Chères Lectrices, Chers Lecteurs,

Le Québec pleure. Toune d’automne, Les étoiles filantes, L’Amérique pleure, sont orphelins. Karl Tremblay, le chanteur des Cowboys Fringants est décédé à 47 ans. Son combat contre un cancer de la prostate découvert en 2020 est perdu. Celui que les membres du groupe qualifient de guerrier exemplaire n’est plus. Le Québec pleure.

Il était l’idole d’une génération qui a grandi avec ce groupe désormais mythique au Québec. Résultats d’une rencontre improbable entre deux hockeyeurs passionnés de musique en 1995, le groupe complété par trois autres musiciens sort un premier album en 1997 fera les « party ». Il prospèrera vite et au tournant du deuxième millénaire, il partira à la conquête de la province, puis dès 2004 de la francophonie européenne.

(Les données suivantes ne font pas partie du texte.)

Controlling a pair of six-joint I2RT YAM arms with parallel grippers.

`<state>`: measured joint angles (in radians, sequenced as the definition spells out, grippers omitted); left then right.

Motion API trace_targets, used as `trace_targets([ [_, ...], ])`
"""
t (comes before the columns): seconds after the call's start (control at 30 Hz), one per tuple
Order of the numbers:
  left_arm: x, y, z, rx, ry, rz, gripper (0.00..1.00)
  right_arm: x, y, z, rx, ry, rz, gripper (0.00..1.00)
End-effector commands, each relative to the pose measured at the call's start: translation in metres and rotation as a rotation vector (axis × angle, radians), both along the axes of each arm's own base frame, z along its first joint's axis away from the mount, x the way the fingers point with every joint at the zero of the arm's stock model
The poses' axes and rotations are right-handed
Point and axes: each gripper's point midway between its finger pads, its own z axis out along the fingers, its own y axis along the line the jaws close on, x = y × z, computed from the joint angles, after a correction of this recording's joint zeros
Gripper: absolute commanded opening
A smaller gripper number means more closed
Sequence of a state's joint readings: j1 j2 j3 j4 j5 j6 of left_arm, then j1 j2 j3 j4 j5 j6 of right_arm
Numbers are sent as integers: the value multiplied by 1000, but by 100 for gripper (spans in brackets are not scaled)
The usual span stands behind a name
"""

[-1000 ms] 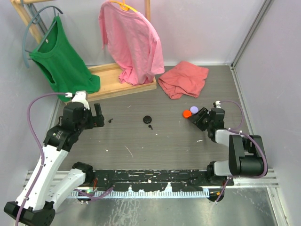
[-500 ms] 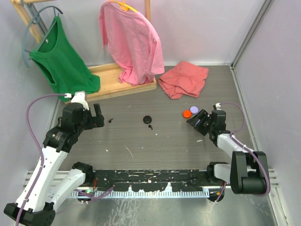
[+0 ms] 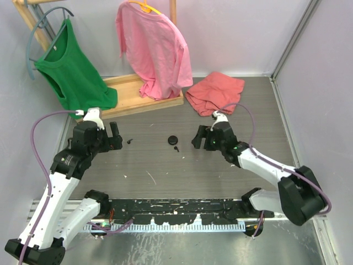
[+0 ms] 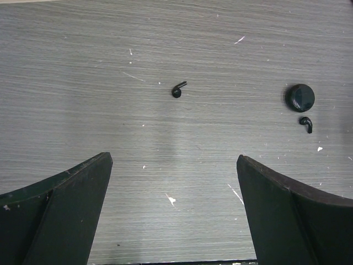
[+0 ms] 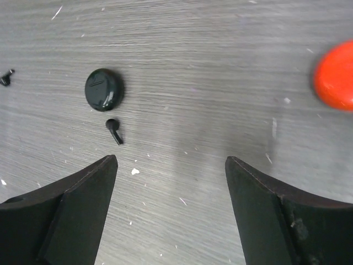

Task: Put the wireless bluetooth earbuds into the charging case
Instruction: Pick up the charging case at the center of the board.

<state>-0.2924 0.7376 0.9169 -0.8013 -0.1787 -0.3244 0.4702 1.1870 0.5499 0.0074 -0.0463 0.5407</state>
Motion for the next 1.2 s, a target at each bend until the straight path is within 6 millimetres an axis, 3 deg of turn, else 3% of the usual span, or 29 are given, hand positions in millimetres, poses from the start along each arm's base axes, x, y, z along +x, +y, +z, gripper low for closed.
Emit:
trace_targets([
  [0.0,5,-3,10,-15,-40,-18,98,22,31,20,-123,-152,78,93],
  [0.07,5,-3,9,-12,-33,-26,98,23,47,22,-166,-186,126,97],
  [0.33,3,-7,7,-21,-29,-53,98,27,100,18,-271,-254,259,97],
  [0.6,2,-6,8,-24,-39,-47,98,38,131,6,-360,-279,276,93],
  [0.8,3,-7,6,-28,-31,-52,98,49,141,-11,-470,-282,261,87],
  [1.17,3,-10,6,-44,-29,-66,98,52,147,-40,-503,-240,257,73],
])
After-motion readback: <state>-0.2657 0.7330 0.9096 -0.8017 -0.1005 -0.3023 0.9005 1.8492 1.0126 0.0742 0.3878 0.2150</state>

Je dois avouer honnêtement que, même si je connaissais de réputation le nom du groupe, Karl Tremblay ne me disait rien. Je n’écoute que très rarement de la musique, c’est un manque à ma culture. Mais depuis l’annonce de sa mort, hier, je découvre des chansons qui touchent au plus profond de l’âme québécoise.

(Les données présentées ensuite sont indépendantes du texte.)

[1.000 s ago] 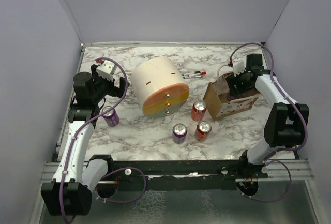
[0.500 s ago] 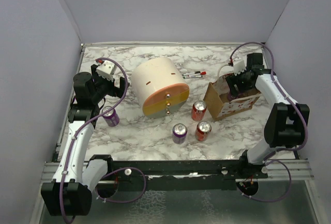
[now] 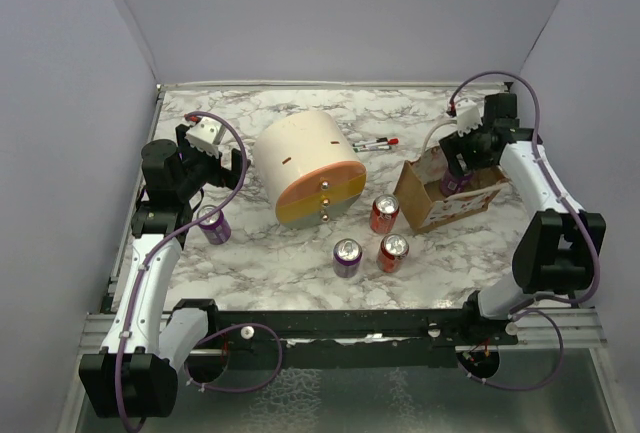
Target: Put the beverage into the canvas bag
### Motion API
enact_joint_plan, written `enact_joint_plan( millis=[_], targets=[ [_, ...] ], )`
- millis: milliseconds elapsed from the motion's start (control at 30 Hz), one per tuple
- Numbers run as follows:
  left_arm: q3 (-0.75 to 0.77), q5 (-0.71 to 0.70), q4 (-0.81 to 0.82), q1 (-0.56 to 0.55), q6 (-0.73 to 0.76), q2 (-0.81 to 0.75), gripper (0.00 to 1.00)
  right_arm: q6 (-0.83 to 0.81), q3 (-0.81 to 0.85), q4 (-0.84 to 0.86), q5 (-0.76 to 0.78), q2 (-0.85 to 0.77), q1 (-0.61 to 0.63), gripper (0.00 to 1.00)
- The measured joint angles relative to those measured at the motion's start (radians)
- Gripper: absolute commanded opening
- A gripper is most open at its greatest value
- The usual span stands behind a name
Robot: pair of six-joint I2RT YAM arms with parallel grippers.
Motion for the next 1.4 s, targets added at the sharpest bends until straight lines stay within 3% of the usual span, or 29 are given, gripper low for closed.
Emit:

Je comprends que le gouvernement propose des funérailles nationales pour que le plus grand nombre puisse lui rendre hommage. Karl Tremblay avait de la présence sur scène. Il a fait lever la foule cet été lors du Festival d’été de Québec (l’équivalent du Paléo en Suisse). Très atteint dans sa santé, il a tenu à offrir à ses fans un concert énergique, émouvant qui restera dans la mémoire musicale de la province.